When professional athletes endure tough, high-paced and grueling seasons, most look forward to the offseason for a chance to relax and attempt to make full recoveries, both mentally and physically.

But for a select number of players, the offseason presents opportunities to do something much more meaningful. It is a chance to make a positive impact in their surrounding communities and to make a difference in the lives of those around them.

San Antonio Silver Stars guard Becky Hammon, who historically has traveled the world playing basketball this time of year, is spending more time in San Antonio this Fall due to a knee injury she suffered during the 2013 WNBA season. While the injury was an unfortunate setback, she is using the time away from basketball to involve herself in the community, something she’s always wanted to do.

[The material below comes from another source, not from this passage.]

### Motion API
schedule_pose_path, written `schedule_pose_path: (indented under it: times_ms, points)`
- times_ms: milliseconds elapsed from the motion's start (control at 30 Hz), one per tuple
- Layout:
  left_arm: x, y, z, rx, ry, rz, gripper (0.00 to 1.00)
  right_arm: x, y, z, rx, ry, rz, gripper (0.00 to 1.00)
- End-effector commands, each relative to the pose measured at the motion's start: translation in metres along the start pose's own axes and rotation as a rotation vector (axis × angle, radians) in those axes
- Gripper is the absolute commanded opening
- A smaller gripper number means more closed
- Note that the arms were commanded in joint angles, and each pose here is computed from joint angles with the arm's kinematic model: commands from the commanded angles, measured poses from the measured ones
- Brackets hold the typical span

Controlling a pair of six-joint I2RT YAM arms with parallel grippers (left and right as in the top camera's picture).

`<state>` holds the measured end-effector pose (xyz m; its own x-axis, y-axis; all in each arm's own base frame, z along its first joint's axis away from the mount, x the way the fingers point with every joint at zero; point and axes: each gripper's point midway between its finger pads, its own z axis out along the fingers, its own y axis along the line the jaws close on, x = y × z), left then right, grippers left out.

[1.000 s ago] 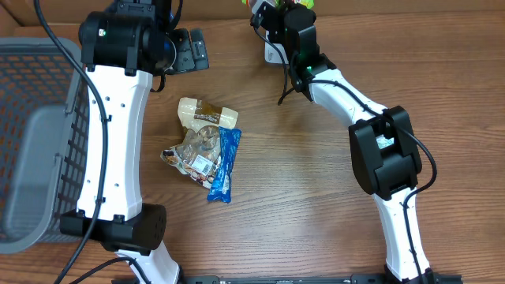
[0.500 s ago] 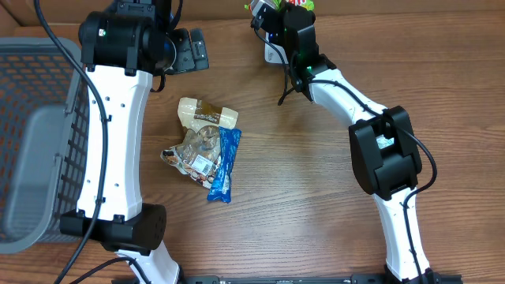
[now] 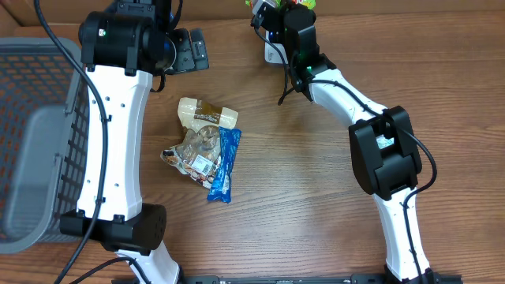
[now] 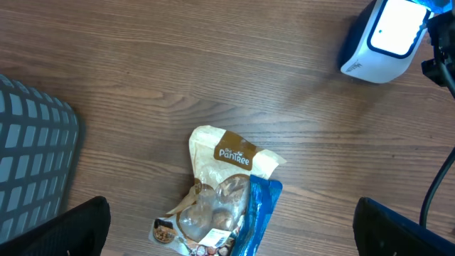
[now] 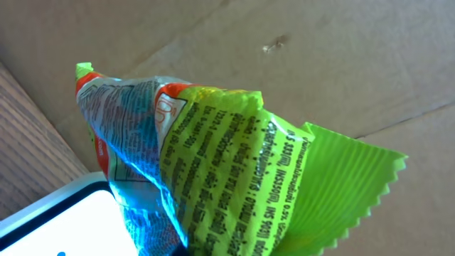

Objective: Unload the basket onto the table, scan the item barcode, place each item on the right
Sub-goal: 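Carry the green candy pack right and drop it by the tissue pack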

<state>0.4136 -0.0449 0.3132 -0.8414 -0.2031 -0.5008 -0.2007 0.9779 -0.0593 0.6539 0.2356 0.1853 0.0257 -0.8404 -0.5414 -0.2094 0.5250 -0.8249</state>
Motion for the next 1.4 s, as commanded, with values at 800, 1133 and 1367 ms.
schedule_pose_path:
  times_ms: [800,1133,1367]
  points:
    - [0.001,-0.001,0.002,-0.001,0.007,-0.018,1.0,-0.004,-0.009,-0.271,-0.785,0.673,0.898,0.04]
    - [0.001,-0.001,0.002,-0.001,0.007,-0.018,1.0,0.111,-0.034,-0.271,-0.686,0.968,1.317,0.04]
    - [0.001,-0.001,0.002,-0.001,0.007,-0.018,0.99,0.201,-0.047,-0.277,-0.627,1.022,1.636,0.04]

“This is the first time I’ve been in San Antonio in an offseason,” Hammon said. ”I really wanted to take advantage of my time here and really get into the community and try to give back. It’s something I’ve always wanted to do, but I never have the time or I’m out of the country during this time of year.”

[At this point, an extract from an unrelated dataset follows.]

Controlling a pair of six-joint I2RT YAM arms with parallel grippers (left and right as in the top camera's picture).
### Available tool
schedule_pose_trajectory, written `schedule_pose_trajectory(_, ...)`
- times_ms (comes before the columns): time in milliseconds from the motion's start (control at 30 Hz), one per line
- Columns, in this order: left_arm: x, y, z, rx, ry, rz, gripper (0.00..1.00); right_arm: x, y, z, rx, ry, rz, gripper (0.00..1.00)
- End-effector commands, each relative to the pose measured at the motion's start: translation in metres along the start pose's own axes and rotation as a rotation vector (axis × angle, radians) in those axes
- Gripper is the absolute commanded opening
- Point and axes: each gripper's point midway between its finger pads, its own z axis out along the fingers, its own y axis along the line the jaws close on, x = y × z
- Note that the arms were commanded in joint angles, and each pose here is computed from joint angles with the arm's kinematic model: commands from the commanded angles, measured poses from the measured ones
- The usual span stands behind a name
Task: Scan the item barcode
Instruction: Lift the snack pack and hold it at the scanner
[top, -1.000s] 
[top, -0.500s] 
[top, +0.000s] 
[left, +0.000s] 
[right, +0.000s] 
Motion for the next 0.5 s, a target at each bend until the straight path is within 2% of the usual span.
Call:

A special opportunity arose when March of Dimes reached out to her to make an appearance at its ‘Jail and Bail’ event on Nov. 1. She was intrigued and excited by the opportunity to participate and had no issue waking up early on a brisk Friday morning to attend the event.

The event, held at the Public Safety headquarters in downtown San Antonio, served as the official start of National Prematurity Awareness Month. Hammon joined San Antonio chief of police William McManus, Bexar County commissioner Kevin Wolff, KENS 5 anchor Jeff Goldblat and the Silver Stars Fox to solicit donations and awareness for the special cause and for March of Dimes.

“Anytime I have an opportunity to help underprivileged children and women, I always jump at the opportunity,” Hammon said. “I want to create awareness for charities like this and make myself available. I have the time and I am honored to be a part of this.”

Hammon, sporting an oversized jailhouse costume, was arrested and placed behind a fake jail cell in front of the Public Safety headquarters, joining other ‘high profile arrests’ that day. She cracked a huge smile and held up a sign that read ‘Guilty of Helping Babies.’

The event was inspired by a historic photo March of Dimes San Antonio division director KJ Feder Delgado discovered on the internet. She immediately reached out to the San Antonio Police Department (SAPD) to see if they would assist with her efforts to promote National Prematurity Month.

“We found a historic photo online of police officers from 1948 raising funds for March of Dimes,” Delgado said. “We reached out to the San Antonio Police Department through social media and asked if they could recreate the photo for us to raise awareness for National Prematurity Awareness month.”

The (SAPD) and March of Dimes have enjoyed a successful partnership for decades, dating back to the late 1940’s. The ‘Jail and Bail’ event is one of many fundraisers the two have joined in together for the betterment of the community.

Chief McManus spoke about the successful relationship the SAPD and March of Dimes share and how much he appreciates Hammon’s efforts to attempt to raise awareness for the important cause.

“March of Dimes is a great part of the SAPD and the city, for raising such great awareness and money for a great cause,” McManus said. “We have many, many partners in the community and today we’re partnering with the Silver Stars. They have been a great part in all of this. They understand the importance of it and hopefully we pass that on to the community and raise a lot of money to prevent prematurity.”

Serving the San Antonio community has been an initiative Spurs Sports & Entertainment (SS&E) has emphasized since its move to the Alamo City in 1973. Through its nonprofit, Silver and Black Give Back, its employee group, People of Spurs Sports & Entertainment (POSSE) and individual efforts from alumni players such as the David Robinson Foundation, SS&E has enriched its surrounding community for decades.

On a Friday morning in November, Becky Hammon epitomized that mission.